Organic acids – acetic, citric, lactic, tartaric and ascorbic – make the meat softer and more tender. Therefore, the meat of old wild animals, birds and beef are often kept in an acidic solution before cooking. Sometimes the meat of young animals is also pickled to give it a specific taste. Hard old meat is pickled for about a week, but it takes several hours to dress, depending on the strength of the marinade.

The marinade should be enough to barely cover the meat. When marinating small pieces of meat, it should be remembered that each piece should be surrounded on all sides by a marinade. Excess marinade depletes meat. The usual calculation: for 1 kg of meat take half a glass — a glass of cold marinade (4-6 degrees). As marinades you can use:

– Yogurt, buttermilk (liquid after whipping oil) or whey. They keep the meat in them for 2-3 days, turning it from time to time.
– Wine or sour fruit juice: apple, currant, lemon.
– Table vinegar (2-3%) with various seasonings: onions, peppers, bay leaves, cloves and herbs.
– Spicy sauces with vegetable oil, vinegar, wine or juice.

During marinating, the meat is in a cold place, at a temperature below plus 8 degrees.

Method for heat treatment of meat in a microwave (microwave) oven.

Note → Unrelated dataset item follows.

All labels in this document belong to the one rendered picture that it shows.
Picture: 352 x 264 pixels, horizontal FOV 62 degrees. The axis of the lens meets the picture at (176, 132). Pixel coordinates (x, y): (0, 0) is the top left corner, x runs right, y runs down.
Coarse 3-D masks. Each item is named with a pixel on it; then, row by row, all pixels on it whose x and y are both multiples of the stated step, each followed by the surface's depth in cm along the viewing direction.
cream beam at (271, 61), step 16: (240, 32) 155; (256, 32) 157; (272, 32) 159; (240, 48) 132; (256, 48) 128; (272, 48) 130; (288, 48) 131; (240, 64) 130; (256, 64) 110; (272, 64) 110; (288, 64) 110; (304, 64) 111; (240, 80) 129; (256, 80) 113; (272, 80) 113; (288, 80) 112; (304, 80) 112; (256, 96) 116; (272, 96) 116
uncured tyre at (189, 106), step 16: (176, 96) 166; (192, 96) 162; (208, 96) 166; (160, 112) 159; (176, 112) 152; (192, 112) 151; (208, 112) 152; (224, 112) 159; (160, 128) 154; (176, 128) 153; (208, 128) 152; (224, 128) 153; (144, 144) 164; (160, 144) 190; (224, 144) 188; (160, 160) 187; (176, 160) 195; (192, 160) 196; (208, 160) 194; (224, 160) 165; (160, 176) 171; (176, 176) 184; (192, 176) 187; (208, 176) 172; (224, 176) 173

If the meat is tightly closed (grease, water, a tight lid), the result is good. All the laws of cooking and roasting meat (a large piece requires more time, etc.). The simplest recipe: put fatty meat, spices in a deep special cup for a microwave oven, cover the same, put in the oven. Time – according to the instructions for the furnace. One of the advantages is the absence of a child.

Meat cutting.

Before slicing a piece of meat into slices, remove the films, tendons and pieces of fat. The meat is always cut across the fibers, the knife must be very sharp and thin. If you need to cut the meat into strips (beef stroganoff), then first cut a slice across the fibers and then chop it. Large pieces of fried and boiled meat should cool slightly, then the cut will turn out smoother and cleaner, and the meat will be more juicy, since less juice is released from the cooled meat.

Meat washing.

The meat is washed in large pieces under running water. Chopped pieces of meat no longer wash, do not wash minced meat. Adhesive rubbish is best scraped off with a knife.

Meat singing.

Singeing is resorted to when fluff remains on the plucked bird, and it, as a rule, remains. Dry the bird with a towel or rub it heavily with flour, then spread its wings and legs and keep it above the fire. After singing, the bird is washed.

Meat chopping.

For beating, a wooden or metal hammer-chopper is used. Chopped meat slices, flesh slightly beat off the smooth side of the hammer or the back of the knife – the meat will become softer. So that it does not stick to the hammer, it is lowered from time to time in cold water. If the meat is young, it is not necessary to beat it.

Meat breading.

The surfaces of the fried products are rolled in an egg with flour or in ground breadcrumbs. Due to this, they become drier, better fried, meat preserves juiciness and fat. There are many breading options: in an egg, in flour, in breadcrumbs of different sizes and origin, in plant seeds, multilayer combinations.

Meat dressing.

In the finished form, the meat takes the form that it was given in its raw form, so the form must be taken care of in advance. The legs and wings of birds are tied so that the carcass is round, the head, if left, is hidden under the right wing. In general, you can experiment with the form, but do not get carried away with it to the detriment of the content.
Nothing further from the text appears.